Your objective. Copy every line from the records below that carries the word "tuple".

Supplied material.

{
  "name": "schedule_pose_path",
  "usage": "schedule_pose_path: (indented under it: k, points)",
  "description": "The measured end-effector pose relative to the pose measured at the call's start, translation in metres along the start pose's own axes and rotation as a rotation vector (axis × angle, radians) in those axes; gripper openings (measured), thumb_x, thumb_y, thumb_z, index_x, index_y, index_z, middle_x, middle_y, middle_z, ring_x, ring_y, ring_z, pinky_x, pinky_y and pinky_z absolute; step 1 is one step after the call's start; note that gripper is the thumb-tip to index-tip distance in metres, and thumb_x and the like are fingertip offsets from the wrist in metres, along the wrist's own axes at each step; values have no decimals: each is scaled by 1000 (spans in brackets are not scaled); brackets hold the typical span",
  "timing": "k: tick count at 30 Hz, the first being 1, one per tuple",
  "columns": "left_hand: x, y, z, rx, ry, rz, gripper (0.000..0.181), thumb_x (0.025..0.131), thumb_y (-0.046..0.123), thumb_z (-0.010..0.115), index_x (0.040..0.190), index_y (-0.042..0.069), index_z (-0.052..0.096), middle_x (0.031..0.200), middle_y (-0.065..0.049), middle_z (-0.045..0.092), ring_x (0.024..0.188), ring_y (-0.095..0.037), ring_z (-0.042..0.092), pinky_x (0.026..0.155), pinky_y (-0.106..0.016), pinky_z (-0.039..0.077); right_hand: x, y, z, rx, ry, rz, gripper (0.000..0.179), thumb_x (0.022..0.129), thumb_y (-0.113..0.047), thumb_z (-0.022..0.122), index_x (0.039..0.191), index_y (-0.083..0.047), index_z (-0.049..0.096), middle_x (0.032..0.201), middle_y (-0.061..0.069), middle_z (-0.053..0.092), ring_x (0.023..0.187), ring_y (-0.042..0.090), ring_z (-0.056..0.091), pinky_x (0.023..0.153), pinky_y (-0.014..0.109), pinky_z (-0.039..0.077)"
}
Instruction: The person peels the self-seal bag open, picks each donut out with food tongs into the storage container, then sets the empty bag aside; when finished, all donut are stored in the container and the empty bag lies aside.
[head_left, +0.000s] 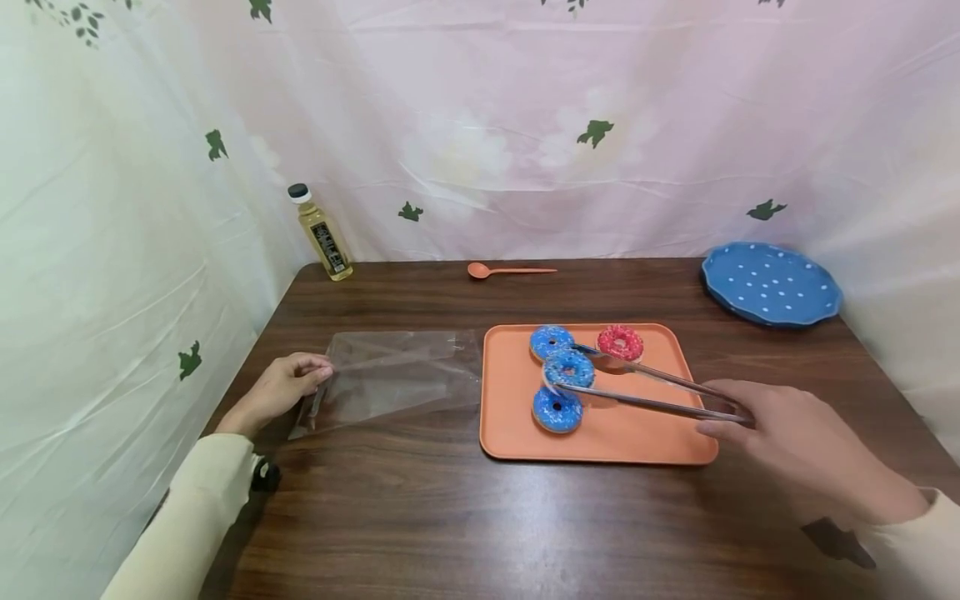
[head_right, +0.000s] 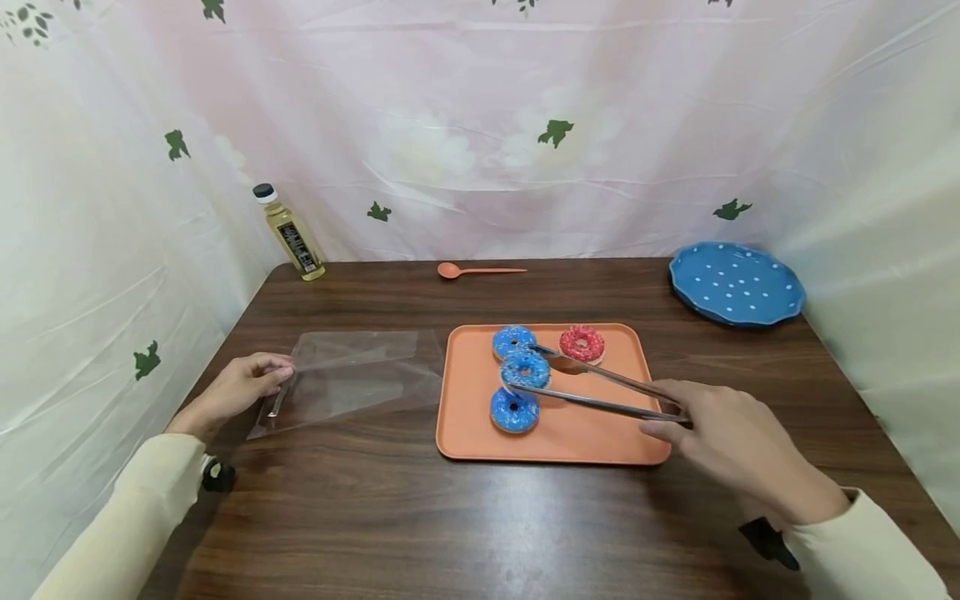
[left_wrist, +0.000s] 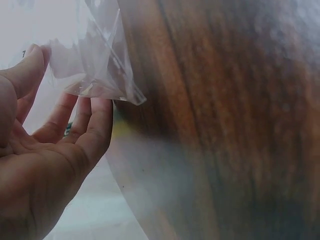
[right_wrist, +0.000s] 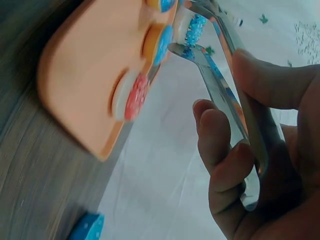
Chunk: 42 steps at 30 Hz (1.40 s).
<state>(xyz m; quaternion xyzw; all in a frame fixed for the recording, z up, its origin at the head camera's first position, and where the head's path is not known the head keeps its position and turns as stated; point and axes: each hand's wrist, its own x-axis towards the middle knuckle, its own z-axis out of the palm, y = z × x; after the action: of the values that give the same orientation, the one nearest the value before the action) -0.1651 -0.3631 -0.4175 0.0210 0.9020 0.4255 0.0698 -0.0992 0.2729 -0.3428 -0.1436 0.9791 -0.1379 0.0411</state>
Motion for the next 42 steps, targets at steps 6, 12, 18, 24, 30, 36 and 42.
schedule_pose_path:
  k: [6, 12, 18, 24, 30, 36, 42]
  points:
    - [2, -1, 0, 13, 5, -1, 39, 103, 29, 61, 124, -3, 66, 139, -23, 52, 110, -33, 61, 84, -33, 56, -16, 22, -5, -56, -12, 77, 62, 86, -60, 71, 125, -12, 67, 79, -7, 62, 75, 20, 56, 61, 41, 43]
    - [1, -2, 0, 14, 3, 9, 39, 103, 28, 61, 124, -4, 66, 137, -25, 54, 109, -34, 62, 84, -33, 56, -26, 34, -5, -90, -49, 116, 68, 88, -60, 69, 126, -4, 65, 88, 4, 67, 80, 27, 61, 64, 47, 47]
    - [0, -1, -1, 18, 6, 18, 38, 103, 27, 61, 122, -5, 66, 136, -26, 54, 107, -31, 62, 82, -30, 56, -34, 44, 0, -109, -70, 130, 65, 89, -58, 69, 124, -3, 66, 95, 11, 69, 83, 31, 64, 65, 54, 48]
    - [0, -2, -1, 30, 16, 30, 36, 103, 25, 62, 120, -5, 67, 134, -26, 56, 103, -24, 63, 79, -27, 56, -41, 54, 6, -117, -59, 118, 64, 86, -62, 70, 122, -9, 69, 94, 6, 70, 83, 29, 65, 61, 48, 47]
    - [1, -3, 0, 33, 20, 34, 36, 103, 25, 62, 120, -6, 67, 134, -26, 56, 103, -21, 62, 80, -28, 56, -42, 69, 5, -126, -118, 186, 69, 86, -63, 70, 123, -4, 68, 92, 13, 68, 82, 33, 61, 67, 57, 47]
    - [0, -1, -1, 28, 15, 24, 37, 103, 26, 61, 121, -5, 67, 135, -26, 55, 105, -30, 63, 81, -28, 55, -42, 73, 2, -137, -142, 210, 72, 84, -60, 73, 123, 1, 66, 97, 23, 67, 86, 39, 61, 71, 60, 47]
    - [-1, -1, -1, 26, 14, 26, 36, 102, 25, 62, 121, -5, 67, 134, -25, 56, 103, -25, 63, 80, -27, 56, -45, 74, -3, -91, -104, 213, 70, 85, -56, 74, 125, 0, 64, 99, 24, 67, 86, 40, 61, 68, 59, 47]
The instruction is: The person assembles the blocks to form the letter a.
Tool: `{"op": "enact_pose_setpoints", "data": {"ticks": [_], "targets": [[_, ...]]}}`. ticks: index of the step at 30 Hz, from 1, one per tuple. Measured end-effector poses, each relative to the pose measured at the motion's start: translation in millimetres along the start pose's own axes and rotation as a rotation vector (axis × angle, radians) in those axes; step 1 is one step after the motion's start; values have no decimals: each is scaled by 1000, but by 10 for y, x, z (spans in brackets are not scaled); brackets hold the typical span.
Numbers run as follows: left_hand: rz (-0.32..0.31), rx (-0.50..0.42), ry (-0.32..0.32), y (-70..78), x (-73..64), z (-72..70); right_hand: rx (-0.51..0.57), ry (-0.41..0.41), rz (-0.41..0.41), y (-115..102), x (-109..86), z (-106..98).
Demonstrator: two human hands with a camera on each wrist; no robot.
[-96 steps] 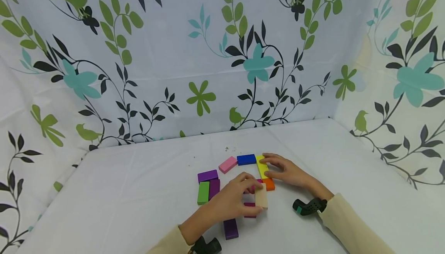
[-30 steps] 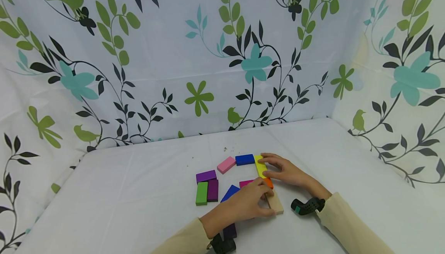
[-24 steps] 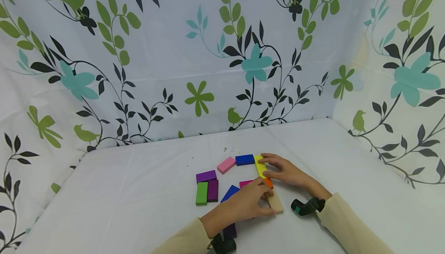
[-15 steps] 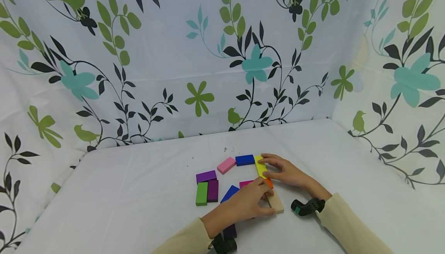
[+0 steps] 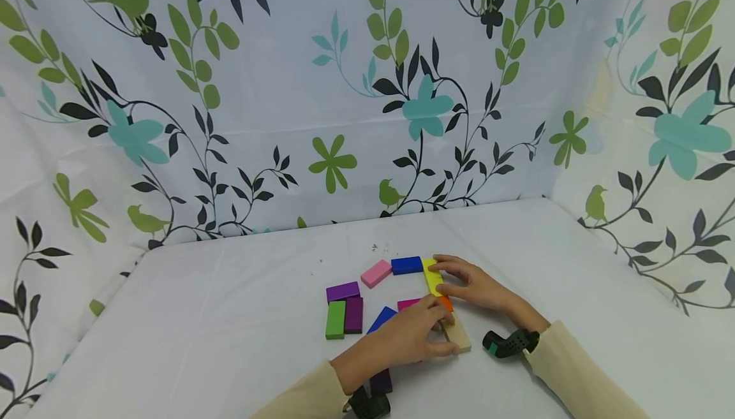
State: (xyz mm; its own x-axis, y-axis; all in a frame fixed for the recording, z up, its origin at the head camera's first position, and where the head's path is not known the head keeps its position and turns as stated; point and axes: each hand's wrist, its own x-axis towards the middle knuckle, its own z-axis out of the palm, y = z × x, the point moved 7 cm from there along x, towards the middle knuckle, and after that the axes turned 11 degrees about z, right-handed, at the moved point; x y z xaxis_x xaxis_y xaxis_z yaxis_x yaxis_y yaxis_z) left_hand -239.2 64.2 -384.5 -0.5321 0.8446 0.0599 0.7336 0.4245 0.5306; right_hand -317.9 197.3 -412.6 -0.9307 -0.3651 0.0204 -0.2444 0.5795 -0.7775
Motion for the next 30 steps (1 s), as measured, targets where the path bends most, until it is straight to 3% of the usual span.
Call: {"op": "enact_pose_setpoints", "data": {"ticks": [9, 17, 30], "targets": [[36, -15, 31, 32, -94, -49, -9, 3, 2, -17, -28, -3], [59, -59, 98, 44, -226, -115, -11, -1, 6, 26, 12, 6], [35, 58, 153, 33, -390, -231, -6, 4, 8, 52, 29, 8]]}}
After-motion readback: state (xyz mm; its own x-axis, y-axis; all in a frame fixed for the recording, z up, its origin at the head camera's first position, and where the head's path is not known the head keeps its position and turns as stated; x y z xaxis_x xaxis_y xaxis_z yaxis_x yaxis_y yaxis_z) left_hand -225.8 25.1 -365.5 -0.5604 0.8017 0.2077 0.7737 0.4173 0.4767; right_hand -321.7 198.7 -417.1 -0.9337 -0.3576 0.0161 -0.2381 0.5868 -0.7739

Written response.
  "timing": "k: tick count at 30 Hz, the first being 1, one per tuple",
Tool: `{"op": "enact_pose_setpoints", "data": {"ticks": [_], "targets": [[_, ...]]}}`. ticks: index of the step at 30 Hz, from 1, one per tuple. Measured end-effector poses, each relative to the pose measured at the motion's start: translation in millimetres along the start pose's own axes and rotation as a rotation vector (axis × angle, radians) in those axes; step 1 is one step after the motion's start; values have no decimals: each is scaled by 1000, but by 10 for y, x, z (spans in brackets are not scaled); brackets hold the typical span.

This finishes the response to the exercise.